Identifying latent distances with Finslerian geometry

TL;DR

This paper introduces a Finslerian metric for latent space navigation in generative models, which minimizes expected length and converges to the expected Riemannian metric in high dimensions, improving theoretical grounding and practical approximation.

Contribution

It proposes a Finsler metric that explicitly minimizes expected length, compares it with the expected Riemannian metric, and proves their convergence in high dimensions.

Findings

Finsler metric explicitly minimizes expected length.

Both metrics converge at a rate of O(1/D) in high dimensions.

Expected Riemannian metric is a good approximation of the Finsler metric.

Abstract

Riemannian geometry provides us with powerful tools to explore the latent space of generative models while preserving the underlying structure of the data.
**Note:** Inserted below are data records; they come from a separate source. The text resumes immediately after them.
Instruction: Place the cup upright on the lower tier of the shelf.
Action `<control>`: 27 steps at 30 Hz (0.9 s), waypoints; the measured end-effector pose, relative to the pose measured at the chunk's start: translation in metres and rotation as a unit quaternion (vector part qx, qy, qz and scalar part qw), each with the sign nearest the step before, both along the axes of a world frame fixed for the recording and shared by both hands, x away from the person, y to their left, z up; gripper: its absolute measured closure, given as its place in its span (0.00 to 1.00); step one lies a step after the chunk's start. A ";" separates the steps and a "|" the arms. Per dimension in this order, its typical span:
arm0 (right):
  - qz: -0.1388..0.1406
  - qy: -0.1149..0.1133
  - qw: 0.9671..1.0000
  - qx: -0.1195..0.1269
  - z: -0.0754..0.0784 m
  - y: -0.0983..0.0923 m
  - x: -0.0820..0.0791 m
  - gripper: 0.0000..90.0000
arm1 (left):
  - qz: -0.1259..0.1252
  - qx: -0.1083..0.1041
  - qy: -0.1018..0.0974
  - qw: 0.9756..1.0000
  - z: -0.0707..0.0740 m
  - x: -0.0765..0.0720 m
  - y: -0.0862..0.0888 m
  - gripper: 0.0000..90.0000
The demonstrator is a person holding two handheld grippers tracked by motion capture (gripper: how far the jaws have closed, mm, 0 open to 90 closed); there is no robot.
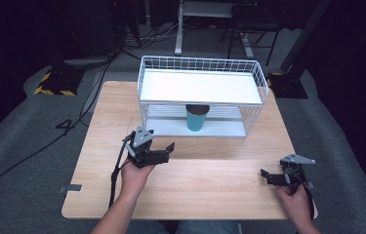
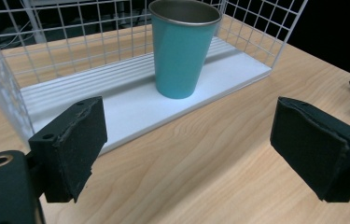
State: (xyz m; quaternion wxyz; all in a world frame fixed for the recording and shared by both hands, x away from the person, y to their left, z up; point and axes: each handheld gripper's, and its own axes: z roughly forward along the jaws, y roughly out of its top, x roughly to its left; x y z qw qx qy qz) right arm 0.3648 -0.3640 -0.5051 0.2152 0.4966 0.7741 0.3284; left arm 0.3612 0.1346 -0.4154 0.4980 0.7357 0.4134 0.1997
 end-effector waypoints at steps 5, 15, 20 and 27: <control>0.000 0.000 1.000 0.000 0.000 0.000 0.000 0.07 | -0.003 0.009 -0.005 1.000 0.000 -0.017 0.015 0.13; 0.000 0.000 1.000 0.000 0.000 0.000 0.000 0.07 | -0.006 0.006 0.007 1.000 -0.011 -0.046 0.049 0.14; 0.000 0.000 1.000 0.000 0.000 0.000 0.000 0.07 | 0.004 0.028 0.015 0.999 -0.023 -0.052 0.058 0.14; 0.000 0.000 1.000 0.000 0.000 0.000 0.000 0.07 | 0.012 0.030 0.042 0.999 -0.041 -0.056 0.076 0.14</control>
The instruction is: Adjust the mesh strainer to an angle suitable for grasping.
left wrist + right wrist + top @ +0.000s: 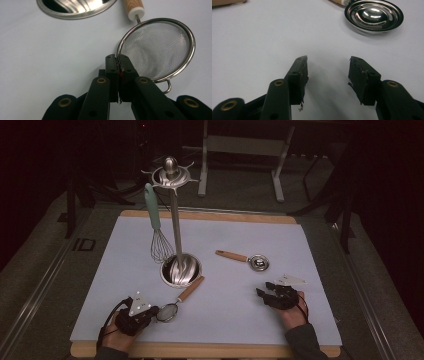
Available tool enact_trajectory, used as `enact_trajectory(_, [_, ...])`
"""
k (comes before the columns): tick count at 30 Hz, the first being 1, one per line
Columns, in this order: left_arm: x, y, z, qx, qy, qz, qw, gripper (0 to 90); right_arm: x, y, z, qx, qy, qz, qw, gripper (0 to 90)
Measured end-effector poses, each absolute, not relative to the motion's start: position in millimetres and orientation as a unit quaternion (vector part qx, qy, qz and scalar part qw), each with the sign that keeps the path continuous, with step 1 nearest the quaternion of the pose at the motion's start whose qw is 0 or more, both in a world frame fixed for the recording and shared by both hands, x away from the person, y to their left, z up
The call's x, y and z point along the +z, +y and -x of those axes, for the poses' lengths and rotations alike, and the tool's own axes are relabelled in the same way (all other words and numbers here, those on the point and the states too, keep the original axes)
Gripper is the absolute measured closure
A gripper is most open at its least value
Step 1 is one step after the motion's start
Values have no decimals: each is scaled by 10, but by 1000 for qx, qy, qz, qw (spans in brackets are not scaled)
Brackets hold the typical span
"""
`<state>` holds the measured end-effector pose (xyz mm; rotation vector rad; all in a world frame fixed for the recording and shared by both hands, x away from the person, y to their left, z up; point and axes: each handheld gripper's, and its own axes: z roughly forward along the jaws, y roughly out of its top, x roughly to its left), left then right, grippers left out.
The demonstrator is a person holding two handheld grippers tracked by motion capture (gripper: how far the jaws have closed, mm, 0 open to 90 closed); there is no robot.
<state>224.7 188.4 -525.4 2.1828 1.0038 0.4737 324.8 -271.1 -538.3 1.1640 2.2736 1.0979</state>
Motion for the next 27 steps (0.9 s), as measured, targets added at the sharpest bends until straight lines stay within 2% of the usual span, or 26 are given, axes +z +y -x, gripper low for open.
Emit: enact_trajectory(27, [-5290,1599,-2238,153,347,-857,349,891,-5384,-2708,-3248,388,805,-411,180,493])
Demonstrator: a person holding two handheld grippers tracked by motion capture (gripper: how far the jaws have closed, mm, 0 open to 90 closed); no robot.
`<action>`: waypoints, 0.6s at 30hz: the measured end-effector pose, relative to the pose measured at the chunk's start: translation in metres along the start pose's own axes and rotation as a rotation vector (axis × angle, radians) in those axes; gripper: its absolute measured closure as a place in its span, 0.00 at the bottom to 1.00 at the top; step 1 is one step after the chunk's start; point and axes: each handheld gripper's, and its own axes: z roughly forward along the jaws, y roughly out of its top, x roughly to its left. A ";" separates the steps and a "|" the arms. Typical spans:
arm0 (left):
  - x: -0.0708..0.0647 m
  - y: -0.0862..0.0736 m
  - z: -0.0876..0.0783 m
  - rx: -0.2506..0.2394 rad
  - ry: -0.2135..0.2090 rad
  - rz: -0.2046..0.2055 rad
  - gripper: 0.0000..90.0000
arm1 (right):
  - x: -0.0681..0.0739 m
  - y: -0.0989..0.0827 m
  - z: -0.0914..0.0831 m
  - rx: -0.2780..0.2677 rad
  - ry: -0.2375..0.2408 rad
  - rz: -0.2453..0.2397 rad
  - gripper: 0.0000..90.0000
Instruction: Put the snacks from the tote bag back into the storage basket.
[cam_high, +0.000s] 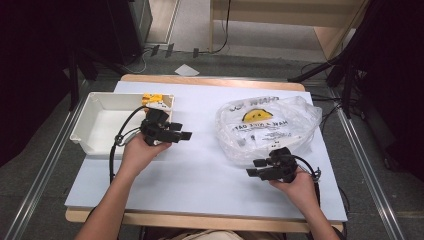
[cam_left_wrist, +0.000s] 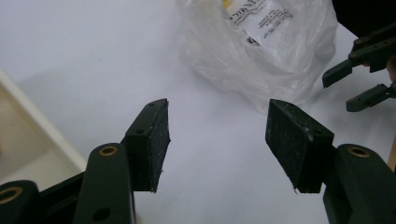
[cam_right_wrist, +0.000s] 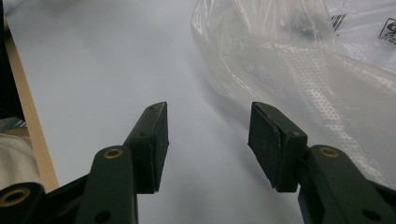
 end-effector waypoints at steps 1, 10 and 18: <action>-0.003 0.000 0.002 0.000 -0.006 0.009 0.45 | 0.000 0.000 0.000 0.000 -0.001 0.001 0.54; -0.025 -0.003 0.018 0.005 -0.045 0.064 0.47 | -0.001 0.000 0.001 0.000 0.000 -0.001 0.53; -0.042 -0.008 0.037 0.038 -0.071 0.118 0.47 | -0.001 0.000 0.002 0.007 0.002 0.001 0.53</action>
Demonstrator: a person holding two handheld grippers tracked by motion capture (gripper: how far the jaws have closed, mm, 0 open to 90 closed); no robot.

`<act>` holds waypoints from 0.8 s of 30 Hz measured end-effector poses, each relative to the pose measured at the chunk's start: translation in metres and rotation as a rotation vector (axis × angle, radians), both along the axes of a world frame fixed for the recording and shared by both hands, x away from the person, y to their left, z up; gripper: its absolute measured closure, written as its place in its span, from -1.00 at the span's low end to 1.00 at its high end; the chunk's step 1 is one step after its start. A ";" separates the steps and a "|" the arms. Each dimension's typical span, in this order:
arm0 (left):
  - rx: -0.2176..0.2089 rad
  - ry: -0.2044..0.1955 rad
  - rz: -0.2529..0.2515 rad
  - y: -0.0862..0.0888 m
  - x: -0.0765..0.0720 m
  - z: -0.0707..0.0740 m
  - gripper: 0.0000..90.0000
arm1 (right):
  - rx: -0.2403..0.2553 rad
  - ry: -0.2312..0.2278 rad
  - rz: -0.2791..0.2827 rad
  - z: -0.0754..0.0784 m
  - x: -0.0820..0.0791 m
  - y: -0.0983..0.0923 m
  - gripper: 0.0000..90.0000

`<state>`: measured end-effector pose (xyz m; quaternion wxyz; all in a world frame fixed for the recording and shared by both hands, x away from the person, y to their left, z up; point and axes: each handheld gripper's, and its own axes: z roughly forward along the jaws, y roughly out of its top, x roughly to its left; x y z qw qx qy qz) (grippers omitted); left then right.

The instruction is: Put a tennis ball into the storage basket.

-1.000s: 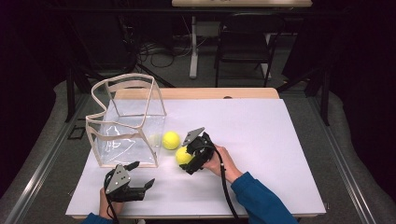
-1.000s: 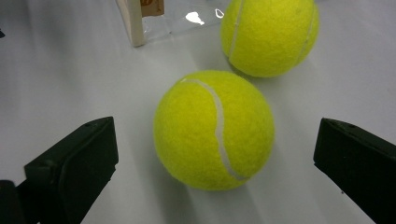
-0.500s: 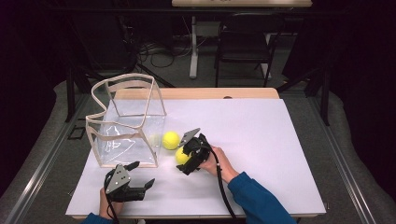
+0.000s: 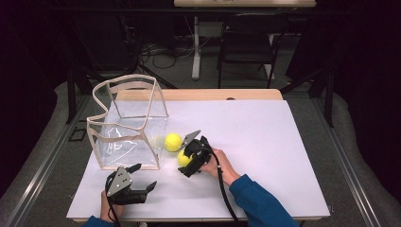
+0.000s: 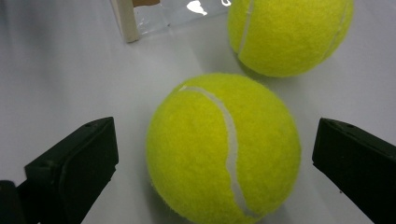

The latent space can be equipped it with a Riemannian metric, pulled back from the data manifold. With this metric, we can systematically navigate the space relying on geodesics defined as the shortest curves between two points. Generative models are often stochastic, causing the data space, the Riemannian metric, and the geodesics, to be stochastic as well. Stochastic objects are at best impractical, and at worst impossible, to manipulate. A common solution is to approximate the stochastic pullback metric by its expectation. But the geodesics derived from this expected Riemannian metric do not correspond to the expected length-minimising curves. In this work, we propose another metric whose geodesics explicitly minimise the expected length of the pullback metric. We show this metric defines a Finsler metric, and we compare it with the expected Riemannian metric. In high dimensions, we prove that both metrics converge to each other at a rate of $O\left(\frac{1}{D}\right)$. This convergence implies that the established expected Riemannian metric is an accurate approximation of the theoretically more grounded Finsler metric. This provides justification for using the expected Riemannian metric for practical implementations.